Les dirigeants mondiaux réunis pour la COP26 ont une occasion historique de montrer qu’ils comprennent que le changement climatique n’est pas seulement un défi environnemental pressant, mais également l’un des défis sanitaires les plus urgents que le monde ait jamais connu.

Les gouvernements ne sont pas seuls dans ce combat. Il incombe aux organisations de la société civile de soutenir les efforts déployés au cours des prochaines décennies pour relever les défis sanitaires mondiaux engendrés par le changement climatique. Nous devons mettre en place un processus mondial de collaboration qui génère, valorise et, surtout, utilise des preuves scientifiques pour lutter contre le changement climatique et améliorer la santé de tous. La fondation caritative en médecine Wellcome Trust, dont je suis présidente, s’est engagée à financer les recherches qui permettent de mieux comprendre et répondre aux effets négatifs du réchauffement planétaire pour la santé. Elle entend également plaider avec force pour que la recherche et les preuves scientifiques soient au cœur de l’élaboration des politiques.
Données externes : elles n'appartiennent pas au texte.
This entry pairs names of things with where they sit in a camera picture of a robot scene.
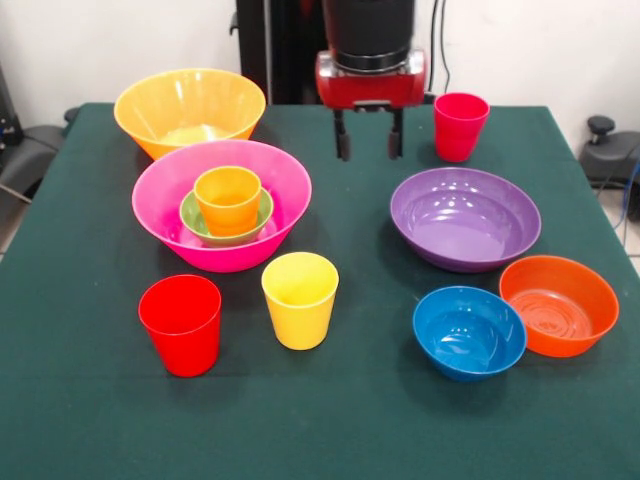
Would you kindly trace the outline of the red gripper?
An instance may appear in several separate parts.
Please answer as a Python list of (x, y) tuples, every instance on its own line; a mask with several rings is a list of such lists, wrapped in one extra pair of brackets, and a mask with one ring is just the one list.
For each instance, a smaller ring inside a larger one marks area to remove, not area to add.
[(395, 70), (360, 74), (339, 67), (329, 51), (321, 51), (316, 58), (315, 76), (322, 103), (333, 110), (337, 157), (350, 159), (350, 138), (342, 110), (369, 106), (391, 108), (392, 125), (388, 137), (388, 156), (395, 160), (403, 156), (402, 108), (423, 102), (427, 73), (426, 56), (421, 49), (409, 51), (407, 59)]

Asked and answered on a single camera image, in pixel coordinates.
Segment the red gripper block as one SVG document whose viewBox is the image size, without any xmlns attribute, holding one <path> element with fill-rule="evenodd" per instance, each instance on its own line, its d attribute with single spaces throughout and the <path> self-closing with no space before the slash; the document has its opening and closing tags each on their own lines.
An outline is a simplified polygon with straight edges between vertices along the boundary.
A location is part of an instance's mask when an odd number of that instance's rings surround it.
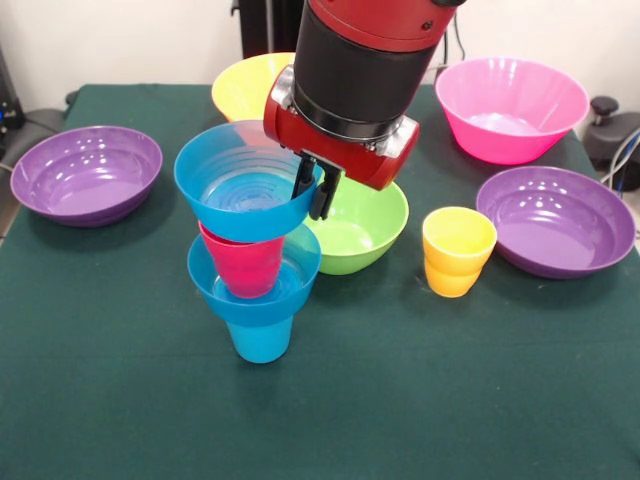
<svg viewBox="0 0 640 480">
<path fill-rule="evenodd" d="M 300 155 L 292 197 L 316 188 L 317 159 L 338 167 L 326 167 L 309 210 L 312 220 L 326 220 L 342 171 L 375 190 L 386 188 L 416 145 L 420 125 L 403 116 L 398 127 L 376 142 L 349 141 L 331 136 L 310 123 L 293 104 L 294 68 L 287 65 L 279 73 L 267 97 L 263 129 L 267 137 Z"/>
</svg>
Comme pour toute menace pour la santé, prévenir vaut mieux que guérir. Il n’y aura pas de vaccin pour immuniser les gens contre les effets des vagues de chaleur, des feux de forêt, des sécheresses et des inondations graves, si bien que réduire la rapidité avec laquelle les températures mondiales augmentent actuellement est la meilleure mesure de prévention à notre disposition, et cela signifie réduire les émissions de gaz à effet de serre.
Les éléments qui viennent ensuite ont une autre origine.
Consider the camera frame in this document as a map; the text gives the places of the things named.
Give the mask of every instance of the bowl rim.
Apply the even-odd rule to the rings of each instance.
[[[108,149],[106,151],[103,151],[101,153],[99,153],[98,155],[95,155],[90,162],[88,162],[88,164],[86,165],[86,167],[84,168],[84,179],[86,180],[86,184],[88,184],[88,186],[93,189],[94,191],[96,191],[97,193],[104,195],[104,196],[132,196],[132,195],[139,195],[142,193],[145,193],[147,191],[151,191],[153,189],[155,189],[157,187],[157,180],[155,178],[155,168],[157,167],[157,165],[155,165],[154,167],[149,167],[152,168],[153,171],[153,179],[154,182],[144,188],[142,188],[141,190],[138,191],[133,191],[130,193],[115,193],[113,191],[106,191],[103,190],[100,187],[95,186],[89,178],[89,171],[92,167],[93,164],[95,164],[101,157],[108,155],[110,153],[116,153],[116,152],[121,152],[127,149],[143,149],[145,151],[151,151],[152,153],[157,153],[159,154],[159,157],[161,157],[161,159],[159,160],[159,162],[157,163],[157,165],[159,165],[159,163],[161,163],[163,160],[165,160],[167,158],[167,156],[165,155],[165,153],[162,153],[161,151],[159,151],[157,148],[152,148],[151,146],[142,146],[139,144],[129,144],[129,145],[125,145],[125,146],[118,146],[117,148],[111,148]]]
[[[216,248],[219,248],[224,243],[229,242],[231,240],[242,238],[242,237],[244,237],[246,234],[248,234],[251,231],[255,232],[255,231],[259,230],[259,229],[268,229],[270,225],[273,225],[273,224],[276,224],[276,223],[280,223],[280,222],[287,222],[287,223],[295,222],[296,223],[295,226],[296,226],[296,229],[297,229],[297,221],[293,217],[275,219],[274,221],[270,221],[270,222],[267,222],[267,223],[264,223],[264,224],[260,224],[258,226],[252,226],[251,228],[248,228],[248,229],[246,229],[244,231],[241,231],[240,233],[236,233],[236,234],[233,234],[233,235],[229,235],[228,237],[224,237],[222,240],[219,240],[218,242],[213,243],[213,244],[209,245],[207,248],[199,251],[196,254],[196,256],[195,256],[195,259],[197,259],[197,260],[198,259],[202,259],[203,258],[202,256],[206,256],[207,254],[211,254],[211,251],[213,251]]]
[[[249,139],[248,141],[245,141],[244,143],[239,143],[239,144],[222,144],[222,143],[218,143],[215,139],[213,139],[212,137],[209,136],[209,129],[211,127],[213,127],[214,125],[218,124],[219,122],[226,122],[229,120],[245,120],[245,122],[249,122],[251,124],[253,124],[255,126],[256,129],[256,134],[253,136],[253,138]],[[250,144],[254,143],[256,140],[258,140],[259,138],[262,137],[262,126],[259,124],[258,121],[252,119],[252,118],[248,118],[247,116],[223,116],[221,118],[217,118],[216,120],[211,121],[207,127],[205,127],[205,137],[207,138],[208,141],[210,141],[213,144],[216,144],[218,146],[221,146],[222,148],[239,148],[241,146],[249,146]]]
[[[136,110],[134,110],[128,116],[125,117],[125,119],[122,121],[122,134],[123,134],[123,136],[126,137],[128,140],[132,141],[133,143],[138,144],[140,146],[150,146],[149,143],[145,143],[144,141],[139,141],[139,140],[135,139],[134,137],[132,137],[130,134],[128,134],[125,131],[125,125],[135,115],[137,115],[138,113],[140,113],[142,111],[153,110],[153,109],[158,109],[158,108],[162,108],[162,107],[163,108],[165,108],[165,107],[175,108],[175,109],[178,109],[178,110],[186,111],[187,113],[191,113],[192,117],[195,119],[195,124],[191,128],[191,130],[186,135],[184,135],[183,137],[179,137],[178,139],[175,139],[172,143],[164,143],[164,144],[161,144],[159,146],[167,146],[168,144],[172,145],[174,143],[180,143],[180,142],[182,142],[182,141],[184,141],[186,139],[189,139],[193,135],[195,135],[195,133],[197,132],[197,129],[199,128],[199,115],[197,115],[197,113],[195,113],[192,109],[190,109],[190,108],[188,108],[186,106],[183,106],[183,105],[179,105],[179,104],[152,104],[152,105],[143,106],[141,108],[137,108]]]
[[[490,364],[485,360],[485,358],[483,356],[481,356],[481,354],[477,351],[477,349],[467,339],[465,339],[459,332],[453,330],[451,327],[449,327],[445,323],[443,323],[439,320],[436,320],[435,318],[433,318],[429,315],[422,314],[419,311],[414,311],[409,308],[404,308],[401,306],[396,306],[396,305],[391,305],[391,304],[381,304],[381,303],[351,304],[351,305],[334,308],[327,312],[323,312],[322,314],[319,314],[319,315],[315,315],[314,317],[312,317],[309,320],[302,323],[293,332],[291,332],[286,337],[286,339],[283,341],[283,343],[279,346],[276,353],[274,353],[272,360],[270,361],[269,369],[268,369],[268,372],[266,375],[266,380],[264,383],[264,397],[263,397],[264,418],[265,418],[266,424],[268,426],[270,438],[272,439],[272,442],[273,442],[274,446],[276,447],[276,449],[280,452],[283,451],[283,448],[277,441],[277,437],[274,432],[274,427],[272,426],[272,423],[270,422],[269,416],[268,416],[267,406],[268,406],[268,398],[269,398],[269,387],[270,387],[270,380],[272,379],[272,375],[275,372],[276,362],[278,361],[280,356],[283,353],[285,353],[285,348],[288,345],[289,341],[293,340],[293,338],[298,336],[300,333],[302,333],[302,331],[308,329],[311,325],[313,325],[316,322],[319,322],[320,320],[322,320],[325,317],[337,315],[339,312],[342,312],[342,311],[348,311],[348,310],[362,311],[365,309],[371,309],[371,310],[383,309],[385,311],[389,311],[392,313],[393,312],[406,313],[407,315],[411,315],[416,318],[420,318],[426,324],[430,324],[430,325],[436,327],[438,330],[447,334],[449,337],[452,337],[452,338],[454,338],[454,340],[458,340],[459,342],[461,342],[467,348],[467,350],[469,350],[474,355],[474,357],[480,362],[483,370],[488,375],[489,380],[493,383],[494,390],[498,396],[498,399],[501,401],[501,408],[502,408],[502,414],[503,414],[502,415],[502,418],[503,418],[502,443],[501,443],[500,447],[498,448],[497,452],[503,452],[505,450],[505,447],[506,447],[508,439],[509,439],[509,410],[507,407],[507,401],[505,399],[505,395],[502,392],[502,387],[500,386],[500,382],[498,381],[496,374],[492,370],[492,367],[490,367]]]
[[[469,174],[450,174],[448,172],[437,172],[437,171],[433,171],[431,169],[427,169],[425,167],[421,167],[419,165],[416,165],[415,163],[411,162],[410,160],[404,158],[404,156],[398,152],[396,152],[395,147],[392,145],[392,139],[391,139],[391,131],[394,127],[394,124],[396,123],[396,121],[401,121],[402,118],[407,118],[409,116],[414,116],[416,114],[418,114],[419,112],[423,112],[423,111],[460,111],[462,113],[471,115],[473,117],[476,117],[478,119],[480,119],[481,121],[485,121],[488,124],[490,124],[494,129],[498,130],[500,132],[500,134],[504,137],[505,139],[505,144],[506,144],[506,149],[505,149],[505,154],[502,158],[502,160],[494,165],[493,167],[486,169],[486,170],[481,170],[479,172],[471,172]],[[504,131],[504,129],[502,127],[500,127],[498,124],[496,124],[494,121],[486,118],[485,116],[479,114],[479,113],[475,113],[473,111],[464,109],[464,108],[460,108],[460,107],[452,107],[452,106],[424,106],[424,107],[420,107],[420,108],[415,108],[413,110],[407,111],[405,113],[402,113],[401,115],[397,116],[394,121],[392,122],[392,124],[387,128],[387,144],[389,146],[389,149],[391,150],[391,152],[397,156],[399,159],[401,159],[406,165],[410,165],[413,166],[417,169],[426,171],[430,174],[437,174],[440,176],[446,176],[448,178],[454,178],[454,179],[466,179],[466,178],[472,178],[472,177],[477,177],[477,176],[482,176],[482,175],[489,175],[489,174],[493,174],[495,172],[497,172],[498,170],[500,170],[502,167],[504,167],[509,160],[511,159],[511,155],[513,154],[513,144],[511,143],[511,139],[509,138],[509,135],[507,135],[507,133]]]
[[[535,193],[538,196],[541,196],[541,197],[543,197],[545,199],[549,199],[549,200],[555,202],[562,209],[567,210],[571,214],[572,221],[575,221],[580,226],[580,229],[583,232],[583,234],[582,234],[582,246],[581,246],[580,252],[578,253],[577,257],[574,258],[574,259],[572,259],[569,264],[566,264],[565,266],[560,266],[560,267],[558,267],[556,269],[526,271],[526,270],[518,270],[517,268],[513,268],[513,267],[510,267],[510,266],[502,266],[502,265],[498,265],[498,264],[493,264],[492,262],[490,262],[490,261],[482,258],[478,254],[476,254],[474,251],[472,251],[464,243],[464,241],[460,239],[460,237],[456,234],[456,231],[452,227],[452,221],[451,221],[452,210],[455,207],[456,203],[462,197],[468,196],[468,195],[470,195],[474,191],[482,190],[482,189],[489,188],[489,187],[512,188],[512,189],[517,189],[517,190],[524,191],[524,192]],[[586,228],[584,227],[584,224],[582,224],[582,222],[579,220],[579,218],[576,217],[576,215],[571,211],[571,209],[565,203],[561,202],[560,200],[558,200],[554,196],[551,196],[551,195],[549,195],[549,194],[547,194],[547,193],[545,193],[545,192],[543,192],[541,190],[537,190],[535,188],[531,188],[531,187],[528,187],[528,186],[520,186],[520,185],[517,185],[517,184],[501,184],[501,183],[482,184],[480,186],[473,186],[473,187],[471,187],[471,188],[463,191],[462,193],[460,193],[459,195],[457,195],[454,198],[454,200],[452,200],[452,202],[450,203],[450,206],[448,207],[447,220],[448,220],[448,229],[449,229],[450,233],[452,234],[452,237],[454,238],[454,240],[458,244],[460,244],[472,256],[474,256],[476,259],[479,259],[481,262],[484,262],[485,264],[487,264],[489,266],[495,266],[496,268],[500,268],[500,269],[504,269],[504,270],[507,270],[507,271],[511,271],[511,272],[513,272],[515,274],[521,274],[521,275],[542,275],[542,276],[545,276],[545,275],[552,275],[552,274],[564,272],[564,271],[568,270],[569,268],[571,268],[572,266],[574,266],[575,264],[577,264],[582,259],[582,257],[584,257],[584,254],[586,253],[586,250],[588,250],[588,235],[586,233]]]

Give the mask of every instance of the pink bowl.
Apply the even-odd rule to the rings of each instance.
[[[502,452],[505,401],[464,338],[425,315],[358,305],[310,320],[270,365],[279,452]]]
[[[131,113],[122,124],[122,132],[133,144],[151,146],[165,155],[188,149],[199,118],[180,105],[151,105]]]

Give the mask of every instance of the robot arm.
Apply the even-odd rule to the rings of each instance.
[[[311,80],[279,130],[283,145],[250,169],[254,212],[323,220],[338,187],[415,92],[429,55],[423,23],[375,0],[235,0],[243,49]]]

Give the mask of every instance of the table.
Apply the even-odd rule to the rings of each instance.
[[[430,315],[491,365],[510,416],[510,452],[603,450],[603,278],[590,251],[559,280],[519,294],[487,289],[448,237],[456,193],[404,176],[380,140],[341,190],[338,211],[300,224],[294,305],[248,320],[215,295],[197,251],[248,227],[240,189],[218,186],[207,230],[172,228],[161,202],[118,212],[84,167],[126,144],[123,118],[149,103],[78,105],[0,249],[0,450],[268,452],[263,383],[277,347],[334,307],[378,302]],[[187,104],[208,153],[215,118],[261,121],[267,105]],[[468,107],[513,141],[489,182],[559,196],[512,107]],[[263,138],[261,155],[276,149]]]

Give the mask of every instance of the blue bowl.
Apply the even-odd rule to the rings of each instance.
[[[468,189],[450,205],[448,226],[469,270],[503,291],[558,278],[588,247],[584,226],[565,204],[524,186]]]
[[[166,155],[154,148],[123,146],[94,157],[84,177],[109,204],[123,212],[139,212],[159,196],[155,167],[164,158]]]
 Fort heureusement, la réduction des émissions peut avoir un effet direct et positif sur la santé. Par exemple, la transition mondiale des combustibles fossiles vers les énergies renouvelables pourrait augmenter l’espérance de vie moyenne dans le monde d’au moins un an. De même, l’adoption généralisée de régimes alimentaires riches en légumes et pauvres en viande réduira les émissions de gaz à effet de serre et diminuera le risque de maladies cardiaques, de cancers et de démence.

Mais si la réduction des émissions de GES permettra de limiter les préjudices futurs, elle ne supprimera pas les risques sanitaires qu’impliquent déjà des décennies de réchauffement climatique. Nous n’avons pas d’autre choix que de nous adapter à la vie sur une planète plus chaude.

Face à la menace croissante d’inondations de grande ampleur, de nombreuses communautés côtières – notamment aux États-Unis, au Kenya et au Vietnam – plantent des forêts de mangroves. Ces écosystèmes de marais maritimes comprennent des arbres qui poussent dans l’eau salée et qui offrent une protection naturelle contre la montée des océans. Les mangroves favorisent également la biodiversité et sont propices à l’aquaculture et à l’établissement de jardins maraîchers flottants.

La tâche est aujourd’hui de concevoir un ensemble d’options créatives que les populations du monde entier pourront utiliser pour décider de la meilleure façon de se protéger et de protéger leurs communautés. Traiter les symptômes inévitables d’une planète plus chaude et aider les communautés à s’adapter relève de la responsabilité des pouvoirs publics, mais un certain niveau de coordination internationale, ainsi que l’acquisition de nouvelles connaissances, qui ne peuvent être fournies que par une stratégie mondiale convenue sur le climat et la santé, sont également nécessaires.

La tâche est considérable et le temps presse. Mais la science est là pour nous guider.